• **Problem description**
Nothing may be left out or changed. Print every entry.

• **Source data**
╔══

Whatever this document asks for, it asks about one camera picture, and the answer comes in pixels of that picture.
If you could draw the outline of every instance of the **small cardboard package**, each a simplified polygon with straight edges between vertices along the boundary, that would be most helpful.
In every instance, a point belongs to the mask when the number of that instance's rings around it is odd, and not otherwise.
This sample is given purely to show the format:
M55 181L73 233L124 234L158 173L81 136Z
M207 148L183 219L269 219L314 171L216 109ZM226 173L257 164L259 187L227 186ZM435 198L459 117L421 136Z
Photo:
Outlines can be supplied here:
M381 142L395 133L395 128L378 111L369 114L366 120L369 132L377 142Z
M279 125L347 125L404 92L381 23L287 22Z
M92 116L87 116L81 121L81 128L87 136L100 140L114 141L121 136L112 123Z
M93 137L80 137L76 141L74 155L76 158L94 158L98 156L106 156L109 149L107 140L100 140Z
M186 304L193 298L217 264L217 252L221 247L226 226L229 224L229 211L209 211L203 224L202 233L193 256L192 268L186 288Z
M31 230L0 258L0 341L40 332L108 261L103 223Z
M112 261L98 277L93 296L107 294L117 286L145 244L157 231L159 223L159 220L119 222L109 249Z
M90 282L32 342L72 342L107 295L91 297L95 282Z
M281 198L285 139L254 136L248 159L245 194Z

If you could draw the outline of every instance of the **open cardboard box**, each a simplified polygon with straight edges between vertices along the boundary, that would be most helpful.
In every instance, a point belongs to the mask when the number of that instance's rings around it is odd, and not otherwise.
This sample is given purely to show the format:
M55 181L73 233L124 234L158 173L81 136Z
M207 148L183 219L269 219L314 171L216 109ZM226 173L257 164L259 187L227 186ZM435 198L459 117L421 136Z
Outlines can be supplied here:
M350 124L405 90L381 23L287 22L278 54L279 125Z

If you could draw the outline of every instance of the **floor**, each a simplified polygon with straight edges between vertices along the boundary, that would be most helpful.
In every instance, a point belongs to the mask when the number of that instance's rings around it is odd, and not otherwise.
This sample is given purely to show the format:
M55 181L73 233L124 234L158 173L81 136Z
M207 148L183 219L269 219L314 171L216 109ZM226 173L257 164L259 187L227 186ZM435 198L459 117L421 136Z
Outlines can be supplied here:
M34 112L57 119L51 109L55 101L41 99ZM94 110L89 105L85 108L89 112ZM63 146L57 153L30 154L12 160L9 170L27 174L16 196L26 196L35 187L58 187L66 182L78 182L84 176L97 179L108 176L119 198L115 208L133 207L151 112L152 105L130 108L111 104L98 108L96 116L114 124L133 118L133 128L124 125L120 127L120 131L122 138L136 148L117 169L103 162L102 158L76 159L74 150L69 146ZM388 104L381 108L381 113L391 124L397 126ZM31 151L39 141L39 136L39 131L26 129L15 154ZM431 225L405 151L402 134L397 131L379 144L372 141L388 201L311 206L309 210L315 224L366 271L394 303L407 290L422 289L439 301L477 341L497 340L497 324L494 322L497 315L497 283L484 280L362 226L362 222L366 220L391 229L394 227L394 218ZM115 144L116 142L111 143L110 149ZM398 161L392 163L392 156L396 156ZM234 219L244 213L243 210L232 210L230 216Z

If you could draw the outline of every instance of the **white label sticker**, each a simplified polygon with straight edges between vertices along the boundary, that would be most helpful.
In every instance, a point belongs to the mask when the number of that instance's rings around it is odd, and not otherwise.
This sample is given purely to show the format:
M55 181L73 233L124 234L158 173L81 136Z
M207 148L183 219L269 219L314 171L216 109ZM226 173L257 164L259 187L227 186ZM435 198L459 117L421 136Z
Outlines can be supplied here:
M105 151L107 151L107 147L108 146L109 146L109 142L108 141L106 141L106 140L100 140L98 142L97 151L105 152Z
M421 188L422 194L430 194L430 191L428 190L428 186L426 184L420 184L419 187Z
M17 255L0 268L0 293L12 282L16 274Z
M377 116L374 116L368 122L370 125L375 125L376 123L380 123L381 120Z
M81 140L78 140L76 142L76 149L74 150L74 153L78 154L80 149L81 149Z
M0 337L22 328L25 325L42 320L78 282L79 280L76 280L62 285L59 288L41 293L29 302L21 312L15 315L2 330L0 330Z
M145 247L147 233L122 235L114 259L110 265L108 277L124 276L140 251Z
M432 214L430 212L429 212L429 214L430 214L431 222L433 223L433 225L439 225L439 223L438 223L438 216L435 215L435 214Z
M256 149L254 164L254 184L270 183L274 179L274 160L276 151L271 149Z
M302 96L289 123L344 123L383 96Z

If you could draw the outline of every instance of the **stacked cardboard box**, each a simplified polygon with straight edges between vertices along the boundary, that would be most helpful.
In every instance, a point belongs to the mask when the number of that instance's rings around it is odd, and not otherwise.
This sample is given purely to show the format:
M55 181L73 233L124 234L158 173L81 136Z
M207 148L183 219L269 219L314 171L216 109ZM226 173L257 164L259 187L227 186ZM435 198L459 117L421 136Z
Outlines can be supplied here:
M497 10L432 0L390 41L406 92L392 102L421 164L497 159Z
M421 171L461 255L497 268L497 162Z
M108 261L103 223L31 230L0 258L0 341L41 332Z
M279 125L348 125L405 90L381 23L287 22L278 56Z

╚══

• **Exercise solution**
Whatever this document asks for, it asks about one camera picture, and the answer comes in pixels of that picture.
If you could draw the outline of every instance of the **small cardboard package**, each a simplified polygon with straight edges between vertices along the boundary, that would be most helpful.
In every instance, a point belongs to the mask when the number of that instance's rings around it is odd, and not otherwise.
This sample is given purely to show the format:
M55 181L73 233L124 234L158 173L81 136Z
M207 148L183 219L269 219L314 171L216 109ZM226 173L257 164L259 187L227 186ZM435 198L459 117L421 136Z
Photo:
Outlines can be supplied here:
M381 142L395 133L395 128L378 111L369 114L366 120L369 132L377 142Z
M279 125L347 125L404 92L381 23L287 22Z
M92 116L87 116L81 121L81 128L87 136L100 140L114 141L121 136L112 123Z
M93 137L80 137L76 141L74 155L76 158L94 158L98 156L106 156L109 149L107 140L100 140Z
M186 304L193 298L217 264L217 252L221 247L226 226L229 224L229 211L209 211L203 224L202 233L193 256L192 268L186 288Z
M31 230L0 258L0 341L40 332L108 261L103 223Z
M112 261L98 277L93 296L107 294L117 286L145 244L157 231L159 223L159 220L119 222L109 249Z
M90 282L32 342L72 342L107 295L91 297L95 282Z
M281 198L285 139L254 136L248 159L245 194Z

If you could draw the outline of every instance of the **open cardboard box**, each a simplified polygon with straight edges between vertices along the boundary, that would be most helpful.
In every instance, a point belongs to the mask when the number of that instance's rings around it is odd, and not otherwise.
This sample is given purely to show the format:
M55 181L73 233L124 234L158 173L81 136Z
M207 148L183 219L269 219L314 171L216 109ZM226 173L257 164L259 187L227 186ZM435 198L459 117L421 136Z
Outlines can be supplied here:
M350 124L405 90L381 23L287 22L278 54L279 125Z

If you could draw the outline of every instance of the **floor**, each a simplified polygon with straight edges between vertices along the boundary, that would be most helpful.
In every instance, a point belongs to the mask when the number of that instance's rings around it is odd, and not otherwise.
This sample is given purely to show the format:
M55 181L73 233L124 234L158 173L81 136Z
M207 148L183 219L269 219L314 171L216 109ZM226 173L257 164L259 187L227 186ZM435 198L459 117L421 136Z
Outlines can be supplied here:
M34 112L57 119L51 109L55 101L41 99ZM94 110L89 105L85 108L89 112ZM63 146L57 153L30 154L12 160L9 170L27 174L16 196L26 196L35 187L58 187L66 182L78 182L84 176L97 179L108 176L119 198L115 208L133 207L151 112L152 105L130 108L111 104L98 108L96 116L114 124L133 118L133 128L124 125L120 127L120 131L122 138L136 148L117 169L103 162L102 158L76 159L74 150L69 146ZM388 104L381 108L381 113L391 124L397 126ZM31 151L39 141L39 136L39 131L26 129L15 154ZM431 225L405 151L402 134L397 131L379 144L372 141L388 201L311 206L309 210L315 224L366 271L394 303L407 290L422 289L439 301L477 341L497 340L497 324L494 322L497 315L497 283L484 280L362 226L362 222L366 220L391 229L394 227L394 218ZM115 144L116 142L111 143L110 149ZM398 161L392 163L392 156L396 156ZM234 219L244 213L243 210L232 210L230 216Z

If you could draw the outline of every instance of the **white label sticker**, each a simplified polygon with straight edges between vertices along the boundary, that would be most helpful.
In every instance, a point belongs to the mask when the number of that instance's rings around it is odd, and not otherwise.
This sample is given purely to show the format:
M55 181L73 233L124 234L158 173L81 136Z
M207 148L183 219L269 219L314 171L216 109ZM226 173L257 164L259 187L227 186ZM435 198L459 117L421 136Z
Outlines can be supplied here:
M105 151L107 151L107 147L108 146L109 146L109 142L108 141L106 141L106 140L100 140L98 142L97 151L105 152Z
M421 188L422 194L430 194L430 191L428 190L428 186L426 184L420 184L419 187Z
M17 255L0 268L0 293L12 282L16 274Z
M377 116L374 116L368 122L370 125L375 125L376 123L380 123L381 120Z
M81 140L78 140L76 142L76 149L74 150L74 153L78 154L80 149L81 149Z
M0 337L22 328L25 325L42 320L78 282L79 280L76 280L62 285L59 288L41 293L29 302L21 312L15 315L2 330L0 330Z
M145 247L147 233L122 235L114 259L110 265L108 277L124 276L140 251Z
M432 214L430 212L429 212L429 214L430 214L431 222L433 223L433 225L439 225L439 223L438 223L438 216L435 215L435 214Z
M256 149L254 164L254 184L270 183L274 179L274 160L276 151L271 149Z
M302 96L289 123L344 123L383 96Z

If you could draw the outline of every instance of the **stacked cardboard box**, each a simplified polygon with straight edges between vertices along the boundary, that would be most helpful.
In every instance, a point belongs to the mask when the number of that instance's rings around it is odd, and not otherwise.
This sample is given purely to show the format:
M55 181L73 233L124 234L158 173L81 136Z
M207 148L183 219L269 219L314 171L216 109ZM226 173L257 164L259 187L227 186ZM435 198L459 117L421 136Z
Outlines can be supplied here:
M497 10L432 0L390 41L406 92L392 102L421 164L497 159Z
M421 171L461 255L497 268L497 162Z
M108 261L103 223L31 230L0 258L0 341L41 332Z
M279 125L348 125L405 90L381 23L287 22L278 56Z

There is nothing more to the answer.